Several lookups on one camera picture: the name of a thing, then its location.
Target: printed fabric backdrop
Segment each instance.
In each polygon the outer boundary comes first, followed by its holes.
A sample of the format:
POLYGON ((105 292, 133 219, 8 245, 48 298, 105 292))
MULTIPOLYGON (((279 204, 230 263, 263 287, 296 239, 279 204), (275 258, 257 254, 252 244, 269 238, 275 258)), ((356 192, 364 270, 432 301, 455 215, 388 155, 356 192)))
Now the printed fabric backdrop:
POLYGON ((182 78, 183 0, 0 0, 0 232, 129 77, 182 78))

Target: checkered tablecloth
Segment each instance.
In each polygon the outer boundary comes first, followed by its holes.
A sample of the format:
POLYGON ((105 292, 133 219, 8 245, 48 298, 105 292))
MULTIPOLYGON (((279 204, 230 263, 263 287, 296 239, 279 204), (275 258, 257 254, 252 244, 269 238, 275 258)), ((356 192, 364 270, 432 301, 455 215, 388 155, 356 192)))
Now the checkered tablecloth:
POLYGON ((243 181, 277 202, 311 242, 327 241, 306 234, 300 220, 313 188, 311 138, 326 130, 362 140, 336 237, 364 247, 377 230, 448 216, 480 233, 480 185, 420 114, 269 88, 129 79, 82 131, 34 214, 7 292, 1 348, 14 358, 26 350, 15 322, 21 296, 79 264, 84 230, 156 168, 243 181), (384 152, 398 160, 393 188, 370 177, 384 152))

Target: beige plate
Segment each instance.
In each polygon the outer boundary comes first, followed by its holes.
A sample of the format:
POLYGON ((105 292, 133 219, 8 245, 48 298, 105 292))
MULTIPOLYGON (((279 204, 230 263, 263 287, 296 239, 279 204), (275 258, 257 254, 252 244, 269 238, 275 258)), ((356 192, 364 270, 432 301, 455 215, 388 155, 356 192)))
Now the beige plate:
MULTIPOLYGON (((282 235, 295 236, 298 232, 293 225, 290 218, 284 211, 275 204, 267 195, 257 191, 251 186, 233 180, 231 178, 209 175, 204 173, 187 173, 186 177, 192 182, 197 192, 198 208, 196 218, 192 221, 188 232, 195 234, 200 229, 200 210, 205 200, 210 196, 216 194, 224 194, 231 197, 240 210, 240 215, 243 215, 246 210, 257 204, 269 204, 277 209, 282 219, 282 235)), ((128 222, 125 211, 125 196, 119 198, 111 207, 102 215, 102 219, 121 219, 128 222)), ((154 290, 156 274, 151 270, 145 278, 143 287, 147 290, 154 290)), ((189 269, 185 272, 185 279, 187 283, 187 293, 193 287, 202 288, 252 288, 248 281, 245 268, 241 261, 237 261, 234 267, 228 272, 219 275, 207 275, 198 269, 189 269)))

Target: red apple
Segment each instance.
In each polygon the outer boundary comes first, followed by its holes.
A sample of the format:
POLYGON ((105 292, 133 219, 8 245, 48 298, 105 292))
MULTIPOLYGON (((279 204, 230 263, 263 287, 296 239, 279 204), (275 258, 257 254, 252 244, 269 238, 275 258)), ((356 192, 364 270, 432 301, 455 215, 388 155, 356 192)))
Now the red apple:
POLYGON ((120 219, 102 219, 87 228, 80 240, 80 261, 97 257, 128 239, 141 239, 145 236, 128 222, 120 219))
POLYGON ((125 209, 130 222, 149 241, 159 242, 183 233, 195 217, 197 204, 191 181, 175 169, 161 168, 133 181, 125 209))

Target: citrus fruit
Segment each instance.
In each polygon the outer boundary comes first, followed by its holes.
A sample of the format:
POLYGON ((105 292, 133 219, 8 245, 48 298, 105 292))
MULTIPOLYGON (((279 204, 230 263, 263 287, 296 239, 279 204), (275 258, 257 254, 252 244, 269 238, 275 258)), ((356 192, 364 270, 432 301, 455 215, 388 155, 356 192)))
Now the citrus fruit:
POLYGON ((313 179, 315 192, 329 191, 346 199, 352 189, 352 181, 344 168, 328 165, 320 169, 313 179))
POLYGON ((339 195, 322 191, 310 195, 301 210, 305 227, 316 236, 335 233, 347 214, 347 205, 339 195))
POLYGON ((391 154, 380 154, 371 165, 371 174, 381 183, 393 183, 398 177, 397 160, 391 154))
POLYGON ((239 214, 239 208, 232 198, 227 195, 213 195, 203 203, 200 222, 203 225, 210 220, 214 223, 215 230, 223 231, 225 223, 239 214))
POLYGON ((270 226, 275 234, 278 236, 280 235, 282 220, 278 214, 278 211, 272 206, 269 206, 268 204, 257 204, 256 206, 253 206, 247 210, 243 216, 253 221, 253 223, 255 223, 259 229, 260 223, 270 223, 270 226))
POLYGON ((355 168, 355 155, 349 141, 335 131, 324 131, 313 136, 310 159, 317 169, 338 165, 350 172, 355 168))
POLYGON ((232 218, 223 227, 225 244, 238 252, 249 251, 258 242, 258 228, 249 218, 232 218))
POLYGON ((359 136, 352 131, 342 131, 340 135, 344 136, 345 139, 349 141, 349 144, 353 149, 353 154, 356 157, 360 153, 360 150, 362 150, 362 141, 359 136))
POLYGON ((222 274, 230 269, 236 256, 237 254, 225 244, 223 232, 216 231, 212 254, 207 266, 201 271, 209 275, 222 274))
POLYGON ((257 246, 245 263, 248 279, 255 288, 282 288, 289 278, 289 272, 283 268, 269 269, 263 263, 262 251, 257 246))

→ TASK ITEM
Everything in the listing above should be repeated exactly.

→ EXPECTED OUTPUT
Several lookups on one camera picture: the name of a thing, then its location.
Target: printed fabric backdrop
Segment each instance.
In each polygon the outer boundary comes first, followed by its holes.
A sample of the format:
POLYGON ((105 292, 133 219, 8 245, 48 298, 105 292))
MULTIPOLYGON (((279 204, 230 263, 263 287, 296 239, 279 204), (275 258, 257 254, 252 244, 269 238, 275 258)), ((356 192, 364 270, 432 301, 455 215, 388 155, 356 192)))
Now the printed fabric backdrop:
POLYGON ((182 78, 183 0, 0 0, 0 232, 129 77, 182 78))

Target: checkered tablecloth
Segment each instance.
In each polygon the outer boundary comes first, followed by its holes.
A sample of the format:
POLYGON ((105 292, 133 219, 8 245, 48 298, 105 292))
MULTIPOLYGON (((279 204, 230 263, 263 287, 296 239, 279 204), (275 258, 257 254, 252 244, 269 238, 275 258)), ((356 192, 364 270, 432 301, 455 215, 388 155, 356 192)))
Now the checkered tablecloth:
POLYGON ((243 181, 277 202, 311 242, 327 241, 306 234, 300 220, 313 188, 311 138, 326 130, 362 140, 336 237, 364 247, 377 230, 448 216, 480 233, 480 185, 420 114, 269 88, 129 79, 82 131, 34 214, 7 292, 1 348, 14 358, 26 350, 15 322, 21 296, 79 264, 84 230, 156 168, 243 181), (384 152, 398 160, 393 188, 370 177, 384 152))

Target: beige plate
Segment each instance.
In each polygon the outer boundary comes first, followed by its holes.
A sample of the format:
POLYGON ((105 292, 133 219, 8 245, 48 298, 105 292))
MULTIPOLYGON (((279 204, 230 263, 263 287, 296 239, 279 204), (275 258, 257 254, 252 244, 269 238, 275 258)), ((356 192, 364 270, 432 301, 455 215, 388 155, 356 192)))
Now the beige plate:
MULTIPOLYGON (((282 235, 295 236, 298 232, 293 225, 290 218, 284 211, 275 204, 267 195, 257 191, 251 186, 233 180, 231 178, 209 175, 204 173, 187 173, 186 177, 192 182, 197 192, 198 208, 196 218, 192 221, 188 232, 195 234, 200 229, 200 210, 205 200, 210 196, 216 194, 224 194, 231 197, 240 210, 240 215, 243 215, 246 210, 257 204, 269 204, 277 209, 282 219, 282 235)), ((128 222, 125 211, 125 196, 119 198, 111 207, 102 215, 102 219, 121 219, 128 222)), ((154 290, 156 274, 151 270, 145 278, 143 287, 147 290, 154 290)), ((189 269, 185 272, 185 279, 187 283, 187 293, 193 287, 202 288, 252 288, 248 281, 245 268, 241 261, 237 261, 234 267, 228 272, 219 275, 207 275, 198 269, 189 269)))

Target: red apple
Segment each instance.
In each polygon the outer boundary comes first, followed by its holes.
A sample of the format:
POLYGON ((105 292, 133 219, 8 245, 48 298, 105 292))
MULTIPOLYGON (((279 204, 230 263, 263 287, 296 239, 279 204), (275 258, 257 254, 252 244, 269 238, 275 258)), ((356 192, 364 270, 432 301, 455 215, 388 155, 356 192)))
Now the red apple:
POLYGON ((120 219, 102 219, 87 228, 80 240, 80 261, 97 257, 128 239, 141 239, 145 236, 128 222, 120 219))
POLYGON ((125 209, 130 222, 149 241, 159 242, 183 233, 195 217, 197 204, 191 181, 175 169, 161 168, 133 181, 125 209))

Target: citrus fruit
Segment each instance.
In each polygon the outer boundary comes first, followed by its holes.
A sample of the format:
POLYGON ((105 292, 133 219, 8 245, 48 298, 105 292))
MULTIPOLYGON (((279 204, 230 263, 263 287, 296 239, 279 204), (275 258, 257 254, 252 244, 269 238, 275 258)), ((356 192, 364 270, 432 301, 455 215, 388 155, 356 192)))
Now the citrus fruit:
POLYGON ((313 179, 315 192, 329 191, 346 199, 352 189, 352 181, 344 168, 328 165, 320 169, 313 179))
POLYGON ((339 195, 322 191, 310 195, 301 210, 305 227, 316 236, 335 233, 347 214, 347 205, 339 195))
POLYGON ((391 154, 380 154, 371 165, 371 174, 381 183, 393 183, 398 177, 397 160, 391 154))
POLYGON ((239 214, 239 208, 232 198, 227 195, 213 195, 203 203, 200 222, 203 225, 210 220, 214 223, 215 230, 223 231, 225 223, 239 214))
POLYGON ((270 226, 275 234, 278 236, 280 235, 282 220, 278 214, 278 211, 272 206, 269 206, 268 204, 257 204, 256 206, 253 206, 247 210, 243 216, 253 221, 253 223, 255 223, 259 229, 260 223, 270 223, 270 226))
POLYGON ((355 168, 355 155, 349 141, 335 131, 324 131, 313 136, 310 159, 317 169, 338 165, 350 172, 355 168))
POLYGON ((232 218, 223 227, 225 244, 238 252, 249 251, 258 242, 258 228, 249 218, 232 218))
POLYGON ((359 136, 352 131, 342 131, 340 135, 344 136, 345 139, 349 141, 349 144, 353 149, 353 154, 356 157, 360 153, 360 150, 362 150, 362 141, 359 136))
POLYGON ((222 274, 230 269, 236 256, 237 254, 225 244, 223 232, 216 231, 212 254, 207 266, 201 271, 209 275, 222 274))
POLYGON ((257 246, 245 263, 248 279, 255 288, 282 288, 289 278, 289 272, 283 268, 269 269, 263 263, 262 251, 257 246))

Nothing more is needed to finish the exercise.